Organised common sense

Thomas J. Sargent delivered a graduation speech at his Alma Mater, University of California at Berkeley:

Economics is organized common sense. Here is a short list of valuable lessons that our beautiful subject teaches.

1. Many things that are desirable are not feasible.

2. Individuals and communities face trade-offs.

3. Other people have more information about their abilities, their efforts, and their preferences than you do.

4. Everyone responds to incentives, including people you want to help. That is why social safety nets don’t always end up working as intended.

5. There are tradeoffs between equality and efficiency.

6. In an equilibrium of a game or an economy, people are satisfied with their choices. That is why it is difficult for well-meaning outsiders to change things for better or worse.
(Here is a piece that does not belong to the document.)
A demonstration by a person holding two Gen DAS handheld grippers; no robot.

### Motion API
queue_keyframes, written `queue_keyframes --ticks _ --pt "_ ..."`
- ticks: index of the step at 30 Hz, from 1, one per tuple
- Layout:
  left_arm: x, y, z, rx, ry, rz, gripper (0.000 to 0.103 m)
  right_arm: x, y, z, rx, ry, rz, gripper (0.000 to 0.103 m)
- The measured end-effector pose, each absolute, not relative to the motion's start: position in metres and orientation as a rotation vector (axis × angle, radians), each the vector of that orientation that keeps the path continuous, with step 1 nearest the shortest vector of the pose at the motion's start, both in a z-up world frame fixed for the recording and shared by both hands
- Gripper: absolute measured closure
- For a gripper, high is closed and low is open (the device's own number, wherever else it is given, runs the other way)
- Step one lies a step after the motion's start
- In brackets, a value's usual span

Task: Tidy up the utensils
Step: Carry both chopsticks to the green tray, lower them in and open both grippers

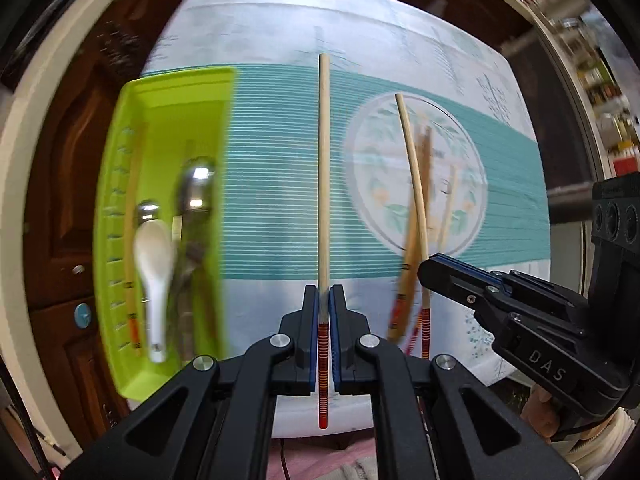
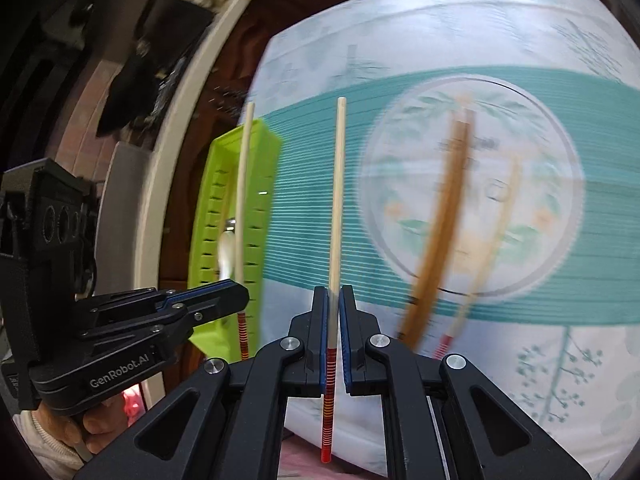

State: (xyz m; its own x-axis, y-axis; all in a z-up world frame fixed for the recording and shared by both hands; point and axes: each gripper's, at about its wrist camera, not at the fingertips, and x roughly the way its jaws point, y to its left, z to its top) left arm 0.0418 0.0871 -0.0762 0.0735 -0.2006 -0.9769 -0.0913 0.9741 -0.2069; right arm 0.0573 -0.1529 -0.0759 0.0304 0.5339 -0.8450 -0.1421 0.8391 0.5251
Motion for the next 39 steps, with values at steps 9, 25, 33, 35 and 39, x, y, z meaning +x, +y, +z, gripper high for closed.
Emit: queue_keyframes --ticks 9,25,33,35,39 --pt "0.026 0.183 -0.087 -0.292 1.492 0.012 0.1 0.07 -0.022 -0.061 0.304 1.467 0.648 0.098" --pt "0.03 0.229 -0.133 -0.272 1.556 -0.033 0.1 0.06 0.045 -0.116 0.334 1.529 0.576 0.097" --pt "0.032 0.232 -0.143 -0.245 1.581 -0.047 0.089 0.059 0.044 -0.125 0.368 1.529 0.514 0.085" --pt "0.03 0.231 -0.143 -0.235 1.579 -0.05 0.079 0.057 0.041 -0.123 0.373 1.52 0.506 0.085" --pt "0.029 0.228 -0.138 -0.213 1.57 -0.068 0.074 0.054 0.035 -0.119 0.367 1.505 0.498 0.085"
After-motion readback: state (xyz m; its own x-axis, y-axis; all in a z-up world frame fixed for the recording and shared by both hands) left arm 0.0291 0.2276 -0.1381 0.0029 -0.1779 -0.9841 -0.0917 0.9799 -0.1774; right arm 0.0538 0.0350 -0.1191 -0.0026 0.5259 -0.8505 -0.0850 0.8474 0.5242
7. In the future, you too will respond to incentives. That is why there are some promises that you’d like to make but can’t. No one will believe those promises because they know that later it will not be in your interest to deliver. The lesson here is this: before you make a promise, think about whether you will want to keep it if and when your circumstances change. This is how you earn a reputation.

8. Governments and voters respond to incentives too. That is why governments sometimes default on loans and other promises that they have made.

9. It is feasible for one generation to shift costs to subsequent ones. That is what national government debts and the U.S. social security system do (but not the social security system of Singapore).

10. When a government spends, its citizens eventually pay, either today or tomorrow, either through explicit taxes or implicit ones like inflation.

11. Most people want other people to pay for public goods and government transfers (especially transfers to themselves).

12. Because market prices aggregate traders’ information, it is difficult to forecast stock prices and interest rates and exchange rates.

Hat Tip: AEIdeas

 

One Response to Organised common sense

  1. Andrei's avatar Andrei says:

    The Government of the USA owes an astonishing $17.5 trillion, an sum that increases by a billion dollars every day.

    It works out to over $55,000 per citizen and over $151,000 per taxpayer.

    New Zealand isn’t quite so deeply in the hole about $60 billion, $13,000 per citizen.

    But the writing is on the wall for the Western world, it has sold its soul to the Devil and is engaged in its last orgy of self indulgent, self destruction.